A business partner can be a distributor, wholesaler, or service provider. For the scope of this article, we will primarily focus on product distributors. There can be multiple business partners in a single country or territory. Regarding product supplies, one can expect business arrangements related to co-marketing, co-distribution, own label /private label supplies or even exclusive distribution or tender.
The marketing /commercial team may be more apprehensive about the audit outcome than the Pharmacovigilance team, as the sales and business relationship may be at stake. The comfort level is higher when the company personnel undertake the audit rather than the vendor or service provider. One cannot afford any bias, as compliance is at stake.
When you come across a new business partner
- What is the scope of activities?
- Does it fall under the Safety Purview?
- What would be the scope of the Safety Data Exchange Agreement (SDEA)?
- What will be the scope of the Audit in the future?
- Which of the partners will have the right to audit?
What should you look for during the audit (not limited to)?
Business Partner:
- Awareness and knowledge
- Training and Reconciliation Records
- Written Procedures
- Documentation practices
- Outsourced activities
- Compliance with local regulatory requirements
SDEA:
- Completeness
- Dates
- Product list
- Responsibilities
- Other linked agreements
Caution / Recommendation
- Undertake Risk-Assessment/Scoring for all the business partners
- Questionnaire Assessments are not considered as Audits
- Periodic reconciliation between the Annex B and Annex G of PSMF
- Avoid frequent Risk-based assessment at the cost of not performing an audit. The inspector will anyways identify this!
- Do not postpone an audit very frequently. Remote audits are acceptable!

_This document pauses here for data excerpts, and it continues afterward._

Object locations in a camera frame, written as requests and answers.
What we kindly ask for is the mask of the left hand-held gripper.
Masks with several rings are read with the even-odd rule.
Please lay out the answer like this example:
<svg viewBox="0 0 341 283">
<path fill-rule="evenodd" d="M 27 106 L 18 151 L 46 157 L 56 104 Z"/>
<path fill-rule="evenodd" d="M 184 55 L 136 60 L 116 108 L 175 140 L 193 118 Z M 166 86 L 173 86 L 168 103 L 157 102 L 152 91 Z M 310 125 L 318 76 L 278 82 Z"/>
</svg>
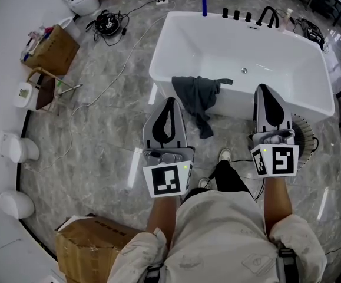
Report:
<svg viewBox="0 0 341 283">
<path fill-rule="evenodd" d="M 143 156 L 145 181 L 152 198 L 185 195 L 193 169 L 193 147 L 187 146 L 186 128 L 180 105 L 174 97 L 165 99 L 143 128 L 146 150 Z"/>
</svg>

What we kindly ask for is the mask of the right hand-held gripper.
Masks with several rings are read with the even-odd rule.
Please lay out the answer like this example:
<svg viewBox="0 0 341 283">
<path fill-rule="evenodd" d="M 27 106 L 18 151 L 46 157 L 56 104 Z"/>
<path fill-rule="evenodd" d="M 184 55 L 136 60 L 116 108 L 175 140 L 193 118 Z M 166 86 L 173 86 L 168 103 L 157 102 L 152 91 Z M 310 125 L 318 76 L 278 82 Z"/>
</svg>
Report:
<svg viewBox="0 0 341 283">
<path fill-rule="evenodd" d="M 259 84 L 255 92 L 254 113 L 257 133 L 250 136 L 253 142 L 250 153 L 258 177 L 295 176 L 299 146 L 294 142 L 288 104 L 274 89 Z"/>
</svg>

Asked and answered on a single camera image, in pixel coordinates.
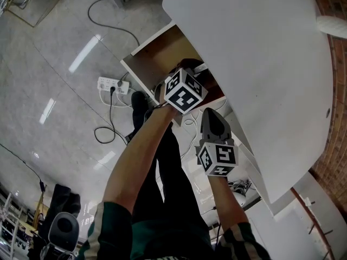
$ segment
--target black and white cube
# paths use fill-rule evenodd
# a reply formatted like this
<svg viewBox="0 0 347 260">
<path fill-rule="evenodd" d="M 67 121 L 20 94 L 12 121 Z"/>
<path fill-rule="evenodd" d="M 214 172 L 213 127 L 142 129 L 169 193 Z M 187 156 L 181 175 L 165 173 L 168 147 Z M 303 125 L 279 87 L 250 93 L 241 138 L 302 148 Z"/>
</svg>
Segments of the black and white cube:
<svg viewBox="0 0 347 260">
<path fill-rule="evenodd" d="M 198 105 L 207 95 L 207 90 L 190 76 L 183 68 L 173 77 L 165 80 L 164 100 L 182 114 Z"/>
<path fill-rule="evenodd" d="M 227 176 L 239 164 L 238 147 L 205 142 L 198 158 L 208 176 Z"/>
</svg>

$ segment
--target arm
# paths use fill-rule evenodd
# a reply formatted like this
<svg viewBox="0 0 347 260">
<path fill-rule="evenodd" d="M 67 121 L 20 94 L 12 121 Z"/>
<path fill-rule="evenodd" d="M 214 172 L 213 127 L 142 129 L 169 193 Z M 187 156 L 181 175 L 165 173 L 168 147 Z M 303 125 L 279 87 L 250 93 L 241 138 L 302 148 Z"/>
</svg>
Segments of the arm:
<svg viewBox="0 0 347 260">
<path fill-rule="evenodd" d="M 175 116 L 171 106 L 155 109 L 123 151 L 108 179 L 88 240 L 78 260 L 129 259 L 132 248 L 131 213 L 166 128 Z"/>
<path fill-rule="evenodd" d="M 208 179 L 223 231 L 227 231 L 238 223 L 248 223 L 248 218 L 230 190 L 226 179 L 217 176 L 209 176 Z"/>
<path fill-rule="evenodd" d="M 116 163 L 102 201 L 117 203 L 132 213 L 160 140 L 175 114 L 171 105 L 153 111 Z"/>
<path fill-rule="evenodd" d="M 224 234 L 216 252 L 220 259 L 270 260 L 267 251 L 256 242 L 248 218 L 224 177 L 209 176 L 217 213 Z"/>
</svg>

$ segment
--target wire
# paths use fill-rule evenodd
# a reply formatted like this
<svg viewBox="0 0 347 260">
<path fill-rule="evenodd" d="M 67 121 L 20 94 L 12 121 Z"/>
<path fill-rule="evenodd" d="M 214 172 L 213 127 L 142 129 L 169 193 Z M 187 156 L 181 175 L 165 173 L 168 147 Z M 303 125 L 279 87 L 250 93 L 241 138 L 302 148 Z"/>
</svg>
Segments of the wire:
<svg viewBox="0 0 347 260">
<path fill-rule="evenodd" d="M 210 211 L 216 210 L 216 209 L 217 209 L 217 207 L 214 206 L 212 209 L 206 211 L 205 213 L 200 214 L 200 216 L 202 216 L 202 215 L 204 215 L 204 214 L 206 214 L 206 213 L 208 213 L 208 212 L 210 212 Z"/>
<path fill-rule="evenodd" d="M 116 93 L 115 95 L 116 95 L 116 97 L 117 97 L 118 101 L 119 101 L 120 103 L 122 103 L 123 105 L 125 105 L 125 108 L 127 108 L 127 107 L 132 108 L 131 104 L 130 104 L 130 105 L 128 105 L 128 104 L 124 103 L 123 101 L 121 101 L 121 99 L 120 99 L 120 98 L 119 98 L 119 96 L 118 96 L 118 93 Z"/>
<path fill-rule="evenodd" d="M 216 246 L 215 246 L 215 251 L 216 251 L 216 248 L 217 248 L 217 245 L 218 245 L 218 238 L 219 238 L 219 231 L 221 229 L 221 223 L 219 223 L 219 226 L 218 226 L 218 230 L 217 230 L 217 241 L 216 241 Z"/>
<path fill-rule="evenodd" d="M 154 89 L 154 98 L 156 98 L 156 92 L 157 92 L 157 88 L 160 86 L 162 87 L 162 83 L 165 82 L 166 79 L 164 79 L 163 81 L 161 81 L 159 84 L 156 85 L 155 89 Z"/>
<path fill-rule="evenodd" d="M 234 190 L 236 190 L 238 187 L 243 188 L 245 195 L 248 192 L 248 190 L 256 191 L 256 189 L 251 188 L 252 182 L 250 180 L 247 180 L 246 182 L 244 182 L 243 180 L 237 180 L 237 181 L 240 181 L 240 182 L 237 184 L 236 187 L 235 187 L 235 185 L 236 185 L 235 182 L 232 182 L 233 185 L 230 186 L 230 187 L 233 187 Z"/>
<path fill-rule="evenodd" d="M 44 216 L 43 216 L 43 192 L 42 192 L 42 219 L 44 220 Z"/>
<path fill-rule="evenodd" d="M 195 140 L 196 140 L 196 138 L 197 138 L 197 136 L 198 136 L 197 119 L 198 119 L 199 116 L 200 116 L 200 112 L 198 113 L 196 119 L 194 118 L 193 114 L 190 114 L 190 115 L 191 115 L 191 118 L 192 118 L 192 119 L 186 119 L 186 120 L 184 121 L 184 125 L 190 126 L 190 125 L 193 125 L 193 124 L 194 124 L 194 125 L 195 125 L 195 129 L 196 129 L 196 132 L 195 132 L 194 138 L 193 138 L 193 139 L 191 140 L 191 142 L 190 142 L 190 145 L 189 145 L 188 150 L 187 150 L 185 153 L 183 153 L 183 154 L 181 155 L 181 161 L 182 161 L 183 158 L 189 153 L 189 151 L 191 150 L 191 148 L 192 148 L 192 146 L 193 146 L 193 144 L 194 144 L 194 142 L 195 142 Z"/>
<path fill-rule="evenodd" d="M 136 40 L 137 45 L 140 46 L 139 40 L 138 40 L 137 37 L 136 37 L 133 33 L 131 33 L 130 31 L 128 31 L 128 30 L 126 30 L 126 29 L 123 29 L 123 28 L 119 28 L 119 27 L 114 27 L 114 26 L 110 26 L 110 25 L 100 24 L 100 23 L 98 23 L 98 22 L 92 20 L 91 15 L 90 15 L 91 8 L 92 8 L 93 5 L 97 4 L 97 3 L 100 2 L 100 1 L 103 1 L 103 0 L 97 0 L 97 1 L 95 1 L 93 4 L 91 4 L 91 5 L 89 6 L 89 8 L 88 8 L 88 18 L 89 18 L 89 20 L 90 20 L 91 22 L 93 22 L 94 24 L 96 24 L 96 25 L 99 25 L 99 26 L 102 26 L 102 27 L 108 27 L 108 28 L 115 29 L 115 30 L 120 30 L 120 31 L 123 31 L 123 32 L 126 32 L 126 33 L 132 35 L 133 38 Z"/>
<path fill-rule="evenodd" d="M 29 167 L 27 165 L 27 163 L 22 159 L 20 158 L 19 156 L 17 156 L 15 153 L 13 153 L 11 150 L 9 150 L 8 148 L 6 148 L 5 146 L 3 146 L 2 144 L 0 144 L 3 148 L 5 148 L 8 152 L 10 152 L 12 155 L 16 156 L 20 161 L 22 161 L 28 168 L 30 168 L 35 174 L 36 176 L 39 178 L 40 182 L 42 182 L 40 176 L 38 176 L 38 174 L 36 173 L 36 171 L 34 171 L 31 167 Z"/>
<path fill-rule="evenodd" d="M 146 120 L 148 119 L 147 116 L 148 116 L 149 113 L 153 112 L 155 109 L 162 108 L 162 107 L 166 106 L 167 104 L 168 104 L 167 102 L 164 102 L 164 103 L 162 103 L 162 104 L 159 104 L 159 105 L 157 105 L 157 106 L 154 106 L 152 109 L 148 109 L 147 112 L 145 113 L 143 123 L 145 123 Z"/>
<path fill-rule="evenodd" d="M 100 126 L 100 127 L 96 128 L 96 129 L 94 130 L 94 136 L 95 136 L 96 140 L 97 140 L 99 143 L 101 143 L 101 144 L 109 144 L 110 142 L 113 142 L 113 141 L 114 141 L 115 135 L 118 135 L 118 136 L 122 139 L 122 141 L 125 143 L 125 145 L 127 145 L 127 143 L 126 143 L 126 141 L 125 141 L 125 137 L 122 136 L 120 133 L 118 133 L 118 132 L 115 130 L 114 124 L 113 124 L 113 122 L 112 122 L 112 118 L 111 118 L 112 94 L 111 94 L 111 104 L 110 104 L 109 106 L 110 106 L 110 122 L 111 122 L 112 128 L 109 128 L 109 127 L 107 127 L 107 126 Z M 99 130 L 99 129 L 108 129 L 108 130 L 112 131 L 112 132 L 113 132 L 113 138 L 112 138 L 112 140 L 110 140 L 110 141 L 100 141 L 100 140 L 98 139 L 98 137 L 97 137 L 97 130 Z"/>
<path fill-rule="evenodd" d="M 129 74 L 129 71 L 127 71 L 120 79 L 119 81 L 124 81 L 125 77 L 127 77 Z"/>
<path fill-rule="evenodd" d="M 121 103 L 123 103 L 125 106 L 118 106 L 118 105 L 107 104 L 107 103 L 102 99 L 102 97 L 101 97 L 101 91 L 99 91 L 99 96 L 100 96 L 101 102 L 102 102 L 103 104 L 105 104 L 106 106 L 111 106 L 111 107 L 114 107 L 114 108 L 128 108 L 128 107 L 131 107 L 131 105 L 127 105 L 127 104 L 123 103 L 123 101 L 121 101 L 121 100 L 118 98 L 118 94 L 117 94 L 117 93 L 116 93 L 117 99 L 118 99 Z"/>
</svg>

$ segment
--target speaker
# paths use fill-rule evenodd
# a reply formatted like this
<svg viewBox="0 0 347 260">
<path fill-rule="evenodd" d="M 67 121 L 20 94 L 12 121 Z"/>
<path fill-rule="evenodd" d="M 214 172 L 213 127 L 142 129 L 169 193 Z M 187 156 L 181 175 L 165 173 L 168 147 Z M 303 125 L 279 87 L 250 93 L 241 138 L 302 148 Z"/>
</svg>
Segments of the speaker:
<svg viewBox="0 0 347 260">
<path fill-rule="evenodd" d="M 79 232 L 77 219 L 68 212 L 60 212 L 52 222 L 48 239 L 54 246 L 73 251 L 77 245 Z"/>
</svg>

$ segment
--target power strip
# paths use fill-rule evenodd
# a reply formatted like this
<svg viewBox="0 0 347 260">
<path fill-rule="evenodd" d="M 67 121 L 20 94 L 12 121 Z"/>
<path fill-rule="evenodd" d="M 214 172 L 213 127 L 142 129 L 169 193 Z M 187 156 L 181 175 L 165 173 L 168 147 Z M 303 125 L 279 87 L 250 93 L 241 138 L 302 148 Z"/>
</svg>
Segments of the power strip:
<svg viewBox="0 0 347 260">
<path fill-rule="evenodd" d="M 113 87 L 115 87 L 116 93 L 127 94 L 129 91 L 130 83 L 127 81 L 122 81 L 121 86 L 118 87 L 118 85 L 117 85 L 118 82 L 119 82 L 119 80 L 117 80 L 117 79 L 99 77 L 98 90 L 104 90 L 106 92 L 109 92 L 110 88 L 113 86 Z"/>
</svg>

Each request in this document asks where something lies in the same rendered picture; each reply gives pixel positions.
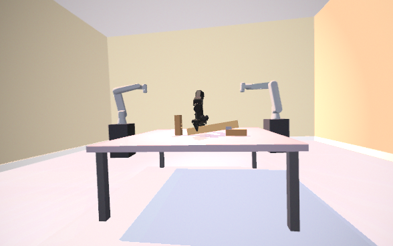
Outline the long orange wooden rail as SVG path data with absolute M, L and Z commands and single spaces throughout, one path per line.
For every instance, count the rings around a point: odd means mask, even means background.
M 201 134 L 205 132 L 214 132 L 214 131 L 219 131 L 219 130 L 226 130 L 226 126 L 231 126 L 232 128 L 238 128 L 238 120 L 230 121 L 230 122 L 222 122 L 218 124 L 210 124 L 206 126 L 199 126 L 198 132 L 196 131 L 195 127 L 194 128 L 187 128 L 187 134 L 188 135 L 193 135 L 193 134 Z

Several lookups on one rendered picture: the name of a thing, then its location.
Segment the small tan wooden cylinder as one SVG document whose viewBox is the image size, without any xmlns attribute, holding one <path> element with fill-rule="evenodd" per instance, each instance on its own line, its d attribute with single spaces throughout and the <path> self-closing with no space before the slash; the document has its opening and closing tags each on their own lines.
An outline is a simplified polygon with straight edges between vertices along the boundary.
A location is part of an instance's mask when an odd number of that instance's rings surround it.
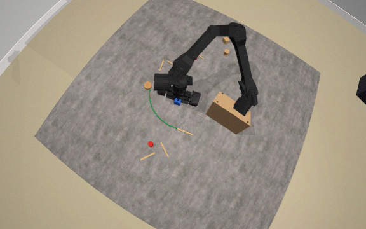
<svg viewBox="0 0 366 229">
<path fill-rule="evenodd" d="M 223 53 L 224 56 L 228 56 L 228 53 L 229 53 L 229 50 L 228 49 L 225 49 L 225 52 Z"/>
</svg>

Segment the round wooden button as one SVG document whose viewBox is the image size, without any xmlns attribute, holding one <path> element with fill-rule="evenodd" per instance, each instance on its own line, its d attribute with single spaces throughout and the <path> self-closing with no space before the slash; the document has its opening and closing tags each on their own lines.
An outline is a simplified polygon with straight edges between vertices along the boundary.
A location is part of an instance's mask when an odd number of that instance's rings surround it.
<svg viewBox="0 0 366 229">
<path fill-rule="evenodd" d="M 152 87 L 151 82 L 149 82 L 149 81 L 145 82 L 144 87 L 145 87 L 146 90 L 149 90 Z"/>
</svg>

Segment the blue block with hole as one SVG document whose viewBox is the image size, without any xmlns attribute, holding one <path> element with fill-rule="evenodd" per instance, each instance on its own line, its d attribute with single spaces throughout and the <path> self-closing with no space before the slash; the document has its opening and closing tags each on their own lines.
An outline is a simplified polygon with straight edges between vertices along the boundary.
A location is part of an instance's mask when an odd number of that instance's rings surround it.
<svg viewBox="0 0 366 229">
<path fill-rule="evenodd" d="M 181 103 L 181 99 L 178 99 L 178 98 L 175 98 L 175 100 L 174 100 L 174 104 L 176 104 L 176 105 L 180 105 L 180 103 Z"/>
</svg>

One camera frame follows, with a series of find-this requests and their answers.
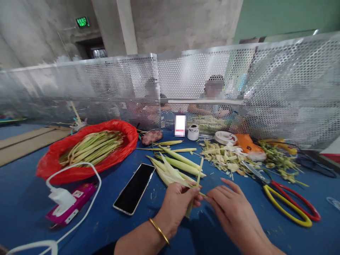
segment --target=green exit sign
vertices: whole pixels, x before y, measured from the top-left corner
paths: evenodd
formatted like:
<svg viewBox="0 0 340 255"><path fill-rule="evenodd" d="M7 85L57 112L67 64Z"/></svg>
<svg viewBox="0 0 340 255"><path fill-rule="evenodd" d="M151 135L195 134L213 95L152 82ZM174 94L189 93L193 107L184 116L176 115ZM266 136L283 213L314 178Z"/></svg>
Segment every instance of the green exit sign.
<svg viewBox="0 0 340 255"><path fill-rule="evenodd" d="M84 27L89 27L89 21L87 20L86 17L81 17L81 18L77 18L75 19L75 21L77 22L77 25L79 28L84 28Z"/></svg>

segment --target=metal partition
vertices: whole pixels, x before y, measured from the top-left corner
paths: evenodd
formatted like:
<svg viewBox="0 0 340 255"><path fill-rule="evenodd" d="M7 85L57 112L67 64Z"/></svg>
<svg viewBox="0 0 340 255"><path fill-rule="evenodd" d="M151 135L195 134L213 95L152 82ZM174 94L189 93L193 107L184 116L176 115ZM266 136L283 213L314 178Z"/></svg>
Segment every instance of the metal partition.
<svg viewBox="0 0 340 255"><path fill-rule="evenodd" d="M223 86L215 99L241 105L176 101L207 99L210 78ZM340 135L340 33L0 72L2 112L69 122L70 100L90 124L120 118L171 130L183 112L203 134L282 137L321 150Z"/></svg>
<svg viewBox="0 0 340 255"><path fill-rule="evenodd" d="M171 99L198 99L206 80L223 75L224 98L242 100L241 106L217 106L230 111L218 119L190 104L171 105L189 112L188 123L201 133L282 137L319 150L340 135L340 33L159 54L158 71L161 93ZM163 128L169 122L162 116Z"/></svg>
<svg viewBox="0 0 340 255"><path fill-rule="evenodd" d="M151 81L153 88L146 90ZM90 124L122 119L159 127L155 54L110 57L0 72L0 109L43 121L70 122L72 100ZM143 108L152 108L146 114Z"/></svg>

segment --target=charging cable
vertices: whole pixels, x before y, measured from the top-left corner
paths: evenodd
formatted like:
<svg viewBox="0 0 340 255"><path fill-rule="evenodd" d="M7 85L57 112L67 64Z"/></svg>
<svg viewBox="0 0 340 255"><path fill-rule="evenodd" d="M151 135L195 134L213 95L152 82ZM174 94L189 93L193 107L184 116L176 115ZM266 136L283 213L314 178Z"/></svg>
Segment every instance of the charging cable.
<svg viewBox="0 0 340 255"><path fill-rule="evenodd" d="M48 249L46 249L45 251L43 251L42 253L40 253L39 255L43 255L43 254L46 254L48 251L51 251L51 255L57 255L58 254L58 243L60 243L65 237L67 237L69 234L71 234L84 220L85 218L87 217L87 215L89 214L91 208L92 208L92 205L94 203L94 201L96 200L96 197L98 195L98 192L100 190L100 187L102 185L102 179L100 178L96 168L91 164L91 163L88 163L88 162L81 162L81 163L77 163L77 164L74 164L72 166L68 166L58 172L56 172L55 174L51 175L47 180L46 180L46 185L47 187L49 187L52 191L52 193L56 190L59 190L55 187L53 187L51 184L50 184L50 180L62 173L63 171L66 171L72 167L75 167L77 165L83 165L83 164L87 164L89 166L92 167L93 171L95 172L98 180L99 180L99 184L98 184L98 189L97 189L97 192L95 193L93 199L92 199L92 202L89 206L89 208L87 209L87 212L85 213L84 217L78 222L77 225L75 225L70 231L68 231L65 235L63 235L58 241L54 241L54 240L45 240L45 241L39 241L39 242L35 242L35 243L30 243L30 244L25 244L25 245L22 245L22 246L18 246L18 247L15 247L13 248L12 250L10 250L9 252L7 252L6 255L10 255L10 254L13 254L15 252L18 252L18 251L23 251L23 250L27 250L27 249L31 249L31 248L36 248L36 247L41 247L41 246L49 246Z"/></svg>

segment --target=gold bracelet
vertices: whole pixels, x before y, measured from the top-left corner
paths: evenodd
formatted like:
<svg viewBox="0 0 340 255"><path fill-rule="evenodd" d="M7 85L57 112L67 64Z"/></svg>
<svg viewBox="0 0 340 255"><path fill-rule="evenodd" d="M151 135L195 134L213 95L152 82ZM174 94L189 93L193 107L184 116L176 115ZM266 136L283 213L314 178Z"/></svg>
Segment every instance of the gold bracelet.
<svg viewBox="0 0 340 255"><path fill-rule="evenodd" d="M160 230L160 228L156 225L156 223L151 218L149 218L149 221L157 229L157 231L163 236L168 246L171 247L169 240L166 238L165 234L163 234L162 230Z"/></svg>

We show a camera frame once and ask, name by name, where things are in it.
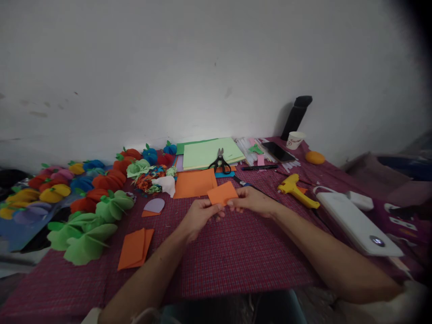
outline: red checkered tablecloth
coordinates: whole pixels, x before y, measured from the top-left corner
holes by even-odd
[[[284,146],[279,138],[270,138]],[[293,152],[301,167],[292,169],[300,179],[330,187],[339,192],[365,192],[353,178],[326,162],[315,166],[304,160],[309,149],[306,143]],[[328,231],[313,213],[293,196],[278,194],[276,187],[284,180],[273,170],[236,171],[236,176],[267,193],[305,219]],[[217,179],[219,185],[232,178]],[[130,181],[125,191],[133,192]],[[310,190],[307,195],[312,198]],[[151,255],[174,231],[195,198],[171,199],[166,193],[158,197],[166,201],[162,214],[141,217],[149,200],[138,195],[133,209],[119,222],[118,231],[108,241],[99,260],[86,266],[75,267],[63,259],[63,252],[49,251],[45,258],[8,299],[0,316],[8,323],[66,323],[80,320],[93,307],[104,307],[136,269],[117,272],[118,260],[126,234],[145,228],[155,229],[150,245]],[[322,209],[320,216],[335,235],[345,242],[347,238]],[[385,258],[370,258],[393,277],[401,272]],[[243,214],[226,210],[223,221],[207,224],[198,239],[191,243],[165,295],[165,303],[181,299],[206,298],[234,293],[262,292],[290,289],[298,286],[322,284],[318,275],[283,231],[274,222],[251,211]]]

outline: white charger
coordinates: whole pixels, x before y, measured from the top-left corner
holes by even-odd
[[[374,208],[374,203],[370,197],[353,191],[348,191],[345,195],[361,211],[368,212]]]

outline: white cup
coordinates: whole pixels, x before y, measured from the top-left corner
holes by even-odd
[[[306,134],[302,132],[289,132],[287,140],[287,148],[291,150],[297,149],[303,140],[306,138]]]

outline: scissors
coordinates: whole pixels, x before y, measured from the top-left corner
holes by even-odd
[[[216,173],[216,169],[219,168],[219,167],[222,167],[222,173],[223,174],[230,174],[231,173],[231,166],[227,162],[225,162],[224,157],[222,156],[223,154],[224,154],[224,148],[218,149],[218,151],[217,151],[217,159],[214,160],[214,162],[212,164],[210,164],[207,169],[210,169],[211,167],[214,167],[215,168],[215,173]],[[225,172],[225,167],[226,166],[229,168],[228,172]]]

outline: smartphone
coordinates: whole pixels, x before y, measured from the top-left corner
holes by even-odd
[[[269,151],[269,153],[273,155],[273,157],[281,163],[292,162],[296,160],[294,156],[292,156],[290,153],[285,151],[275,142],[261,143],[261,145],[264,146]]]

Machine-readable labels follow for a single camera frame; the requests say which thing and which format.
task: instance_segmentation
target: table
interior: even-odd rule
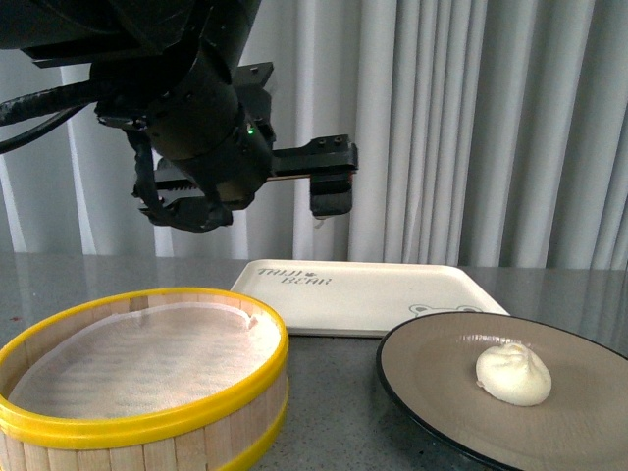
[[[0,254],[0,345],[91,299],[145,288],[230,288],[245,260]],[[460,267],[511,315],[628,356],[625,271]],[[287,421],[255,470],[488,469],[434,439],[389,400],[377,339],[291,337]]]

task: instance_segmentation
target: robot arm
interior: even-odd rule
[[[274,150],[264,89],[273,66],[238,66],[259,3],[5,0],[0,48],[22,49],[39,67],[91,68],[88,82],[3,103],[0,125],[58,112],[49,131],[97,101],[98,121],[124,131],[135,151],[133,195],[155,225],[227,226],[266,181],[302,177],[315,217],[346,213],[355,144],[335,135]],[[153,149],[165,158],[155,172]]]

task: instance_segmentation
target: bamboo steamer
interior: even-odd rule
[[[39,415],[8,400],[44,354],[113,314],[178,302],[220,303],[270,316],[276,350],[252,374],[216,394],[172,409],[114,419]],[[250,297],[207,288],[161,288],[112,296],[61,312],[0,350],[0,470],[206,471],[247,469],[270,447],[288,403],[288,333],[280,316]]]

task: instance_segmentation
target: steamed bun
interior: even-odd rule
[[[521,343],[492,346],[475,367],[478,386],[514,405],[537,405],[551,390],[551,375],[537,354]]]

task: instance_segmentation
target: white curtain
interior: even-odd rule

The best approach may be to undertake vendor assessment or qualify the business partner before onboarding them. Although this will be a norm for Pharmacovigilance service providers, the same is advised for the product distributors. Besides, it is also advisable to have periodic review meetings with these product distributors. This ensures that any training requirements (at the distributor’s end) or regulation updates are handled appropriately.